Friction should be minimal
Teams developing mobile wallets go to great lengths to reduce signup flows to their absolute minimum requirements, as this allows them to maximize their acquired users while minimizing acquisition costs.
Listing friction in a competitive space is just another enemy. Mobile wallets in particular require a delicate balance between minimal effort and more user data than other apps. They also require a balance of security prompts and handy utility.
The beauty of collecting mobile behavioral data during key flows such as sign up, login or entering a PIN (if applicable) is that the richest possible data set can be collected during data prompts that are absolutely necessary in the first place.
In something as simple as entering an email address or phone number during login, rich context can be established about the user and fed into behavioral profiles and fraud models. .
This means that specific verification or authentication steps for a user can be used infrequently, whereas previously (and still is for some banking apps) 2FA authentication from other devices (login in the office, mobile PIN) was required at each login or Register.
Combining KYC with mobile behavioral data
To further minimize friction, behavioral data acquisition can also be incorporated into the KYC process.
Similarly, redundant steps in the security protocol or verification process can be eliminated during login or registration, as well as in the KYC flow.
The same heuristics we described (fluidity of the application, familiarity of the data) can be measured and referenced during the mandatory KYC steps (name, address, identity verification, etc.)
Examples of Behavioral Data Collection Streams
Now that we’ve covered why behavioral data should be applied for fraud prevention, here are some examples of first-party data collection that can be incorporated into the standard feeds that most mobile wallets have for their users.
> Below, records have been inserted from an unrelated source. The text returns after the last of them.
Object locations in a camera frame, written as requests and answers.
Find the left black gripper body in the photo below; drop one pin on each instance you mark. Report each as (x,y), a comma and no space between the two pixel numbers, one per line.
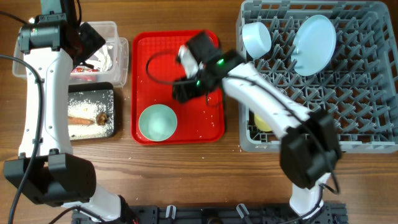
(92,43)

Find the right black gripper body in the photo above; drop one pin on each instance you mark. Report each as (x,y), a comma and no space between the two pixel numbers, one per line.
(193,87)

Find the red snack wrapper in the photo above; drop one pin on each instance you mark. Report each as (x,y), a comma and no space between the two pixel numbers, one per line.
(84,70)

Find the white tissue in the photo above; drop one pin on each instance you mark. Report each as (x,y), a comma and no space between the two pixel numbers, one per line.
(101,60)

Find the green bowl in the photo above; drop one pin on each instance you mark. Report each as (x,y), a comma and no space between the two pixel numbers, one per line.
(158,122)

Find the white rice grains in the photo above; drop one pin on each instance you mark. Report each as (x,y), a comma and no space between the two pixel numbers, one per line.
(90,124)

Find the light blue bowl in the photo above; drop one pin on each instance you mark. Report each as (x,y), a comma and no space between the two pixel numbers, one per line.
(256,39)

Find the yellow plastic cup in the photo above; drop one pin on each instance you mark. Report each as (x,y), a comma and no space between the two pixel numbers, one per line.
(261,124)

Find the dark brown food scrap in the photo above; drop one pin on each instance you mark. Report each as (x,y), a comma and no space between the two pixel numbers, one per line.
(101,119)

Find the brown carrot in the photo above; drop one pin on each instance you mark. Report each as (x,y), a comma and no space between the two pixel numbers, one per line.
(79,121)

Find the light blue plate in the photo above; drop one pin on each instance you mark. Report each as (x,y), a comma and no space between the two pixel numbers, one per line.
(314,43)

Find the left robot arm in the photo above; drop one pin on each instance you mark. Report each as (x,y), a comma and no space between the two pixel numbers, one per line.
(46,170)

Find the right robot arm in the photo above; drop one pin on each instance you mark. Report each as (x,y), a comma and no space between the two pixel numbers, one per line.
(309,145)

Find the clear plastic waste bin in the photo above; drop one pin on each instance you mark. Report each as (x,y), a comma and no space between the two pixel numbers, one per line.
(56,54)

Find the grey dishwasher rack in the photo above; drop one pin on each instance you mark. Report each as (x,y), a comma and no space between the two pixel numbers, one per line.
(359,85)

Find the red serving tray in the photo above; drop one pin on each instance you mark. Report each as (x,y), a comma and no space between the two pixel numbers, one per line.
(199,120)

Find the black plastic tray bin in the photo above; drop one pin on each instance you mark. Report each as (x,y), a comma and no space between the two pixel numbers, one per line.
(93,109)

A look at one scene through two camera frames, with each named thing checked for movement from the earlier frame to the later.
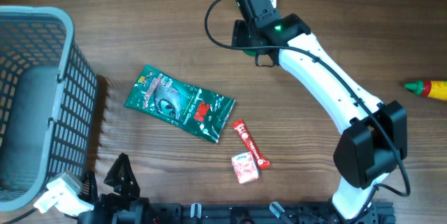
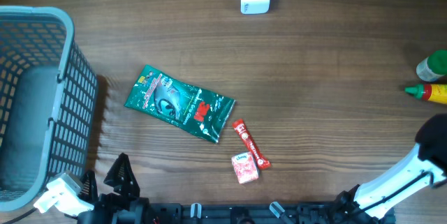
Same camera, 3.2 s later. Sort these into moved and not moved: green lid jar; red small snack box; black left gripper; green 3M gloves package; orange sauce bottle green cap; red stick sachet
Moved: orange sauce bottle green cap; green lid jar
Not moved: green 3M gloves package; red small snack box; red stick sachet; black left gripper
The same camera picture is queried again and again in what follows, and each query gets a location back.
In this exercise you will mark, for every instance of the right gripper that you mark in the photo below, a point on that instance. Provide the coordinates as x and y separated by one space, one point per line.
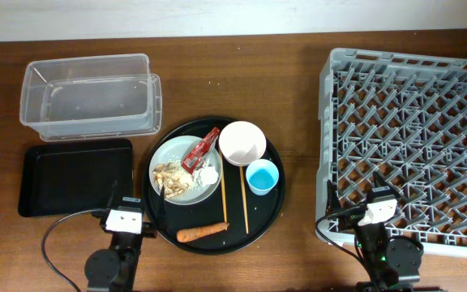
332 202

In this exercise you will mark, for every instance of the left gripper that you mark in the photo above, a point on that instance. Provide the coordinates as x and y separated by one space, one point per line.
162 224

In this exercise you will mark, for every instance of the rice and nut scraps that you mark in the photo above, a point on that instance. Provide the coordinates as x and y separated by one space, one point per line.
172 178

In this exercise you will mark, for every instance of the orange carrot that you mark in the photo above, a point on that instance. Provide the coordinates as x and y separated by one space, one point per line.
192 234

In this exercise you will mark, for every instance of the grey plate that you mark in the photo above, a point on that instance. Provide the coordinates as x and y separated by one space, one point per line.
176 149

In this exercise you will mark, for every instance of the red snack wrapper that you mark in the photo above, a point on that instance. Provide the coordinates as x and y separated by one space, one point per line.
195 157

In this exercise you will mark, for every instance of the white tissue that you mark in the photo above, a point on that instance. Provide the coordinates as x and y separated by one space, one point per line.
206 175

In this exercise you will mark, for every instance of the blue cup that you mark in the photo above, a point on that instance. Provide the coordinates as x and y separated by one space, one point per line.
262 176

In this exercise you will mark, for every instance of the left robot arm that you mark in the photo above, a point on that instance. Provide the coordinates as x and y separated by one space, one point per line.
114 268

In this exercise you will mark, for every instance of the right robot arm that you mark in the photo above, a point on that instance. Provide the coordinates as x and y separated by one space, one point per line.
391 262

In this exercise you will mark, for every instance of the grey dishwasher rack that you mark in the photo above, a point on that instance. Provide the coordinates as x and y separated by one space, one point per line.
405 116

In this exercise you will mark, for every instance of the black rectangular tray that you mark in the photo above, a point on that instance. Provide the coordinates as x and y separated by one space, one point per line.
72 177

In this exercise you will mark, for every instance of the round black tray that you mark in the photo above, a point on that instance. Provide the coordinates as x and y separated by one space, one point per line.
262 209

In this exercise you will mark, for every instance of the clear plastic bin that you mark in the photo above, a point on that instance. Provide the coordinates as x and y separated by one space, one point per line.
89 98

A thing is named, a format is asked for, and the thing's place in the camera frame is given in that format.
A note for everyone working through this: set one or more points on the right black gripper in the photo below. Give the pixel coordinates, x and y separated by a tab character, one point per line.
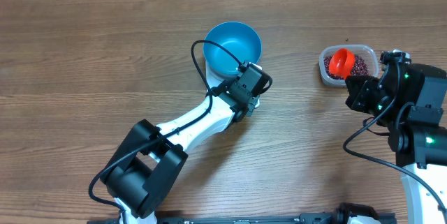
357	86

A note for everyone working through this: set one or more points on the orange scoop with blue handle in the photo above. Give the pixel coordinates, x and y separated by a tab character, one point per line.
342	63

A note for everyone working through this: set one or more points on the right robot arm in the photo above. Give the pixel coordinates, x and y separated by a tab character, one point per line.
407	100

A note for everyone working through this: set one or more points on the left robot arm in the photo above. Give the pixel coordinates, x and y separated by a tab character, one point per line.
146	164

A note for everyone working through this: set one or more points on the blue bowl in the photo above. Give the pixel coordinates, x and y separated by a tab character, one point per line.
239	39

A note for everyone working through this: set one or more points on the white digital kitchen scale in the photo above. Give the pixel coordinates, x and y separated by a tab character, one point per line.
240	92

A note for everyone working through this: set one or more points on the red beans in container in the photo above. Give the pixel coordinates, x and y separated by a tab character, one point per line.
359	68

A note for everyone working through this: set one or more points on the clear plastic container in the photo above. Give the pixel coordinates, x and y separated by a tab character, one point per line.
363	51

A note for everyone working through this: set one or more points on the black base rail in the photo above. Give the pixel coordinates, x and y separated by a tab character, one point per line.
345	213

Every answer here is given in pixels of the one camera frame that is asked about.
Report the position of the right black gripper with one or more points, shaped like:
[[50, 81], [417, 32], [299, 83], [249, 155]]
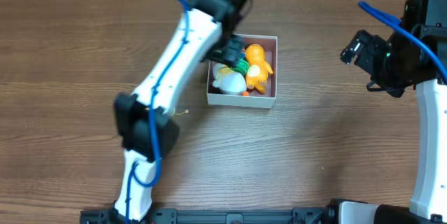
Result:
[[365, 55]]

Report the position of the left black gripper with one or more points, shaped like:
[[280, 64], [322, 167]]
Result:
[[230, 52]]

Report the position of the green plastic spinning top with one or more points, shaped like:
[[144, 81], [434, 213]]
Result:
[[241, 67]]

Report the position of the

Registration / Account opening
Common input fields are name, email, phone number, account name, password creation, and address. From these few fields, the data collected includes data entry events and patterns, as well as device movement.
Check the fluency of the app (is it one of many “fictitious” accounts created by this user), familiarity with the data (is the user the owner of the email, phone number phone?) and automation (is it a bot?).
Fewer input fields, but similar fields for logging in (i.e. email, account name, password, phone number). Since the behavioral baseline has already been established during the registration flow, a connection flow allows additional data points to be compared (entry speed, touchpoint patterns, location data, orientation of the ‘device).
Transfers / Payments
Assuming the baseline was established during sign-up and cross-checked with login, transfers and payments can be checked for the presence of automation as an added precaution, as well as blocked for account-specific numeric thresholds given the risk calculation of the model (if the user risk is “X”, block all transfers / payments greater than “$Y”)
Any mobile banking app or mobile wallet is only as good as what it can safely store and how much. As mobile wallets become increasingly popular, attackers will continue to target them due to their usefulness and ubiquity.
Behavioral data collection, used in these and other ways, can be a powerful method for risk management teams to combat the costliest types of fraud like account entry and takeover fraud. account control, while simultaneously compressing the verification steps needed to keep users safe.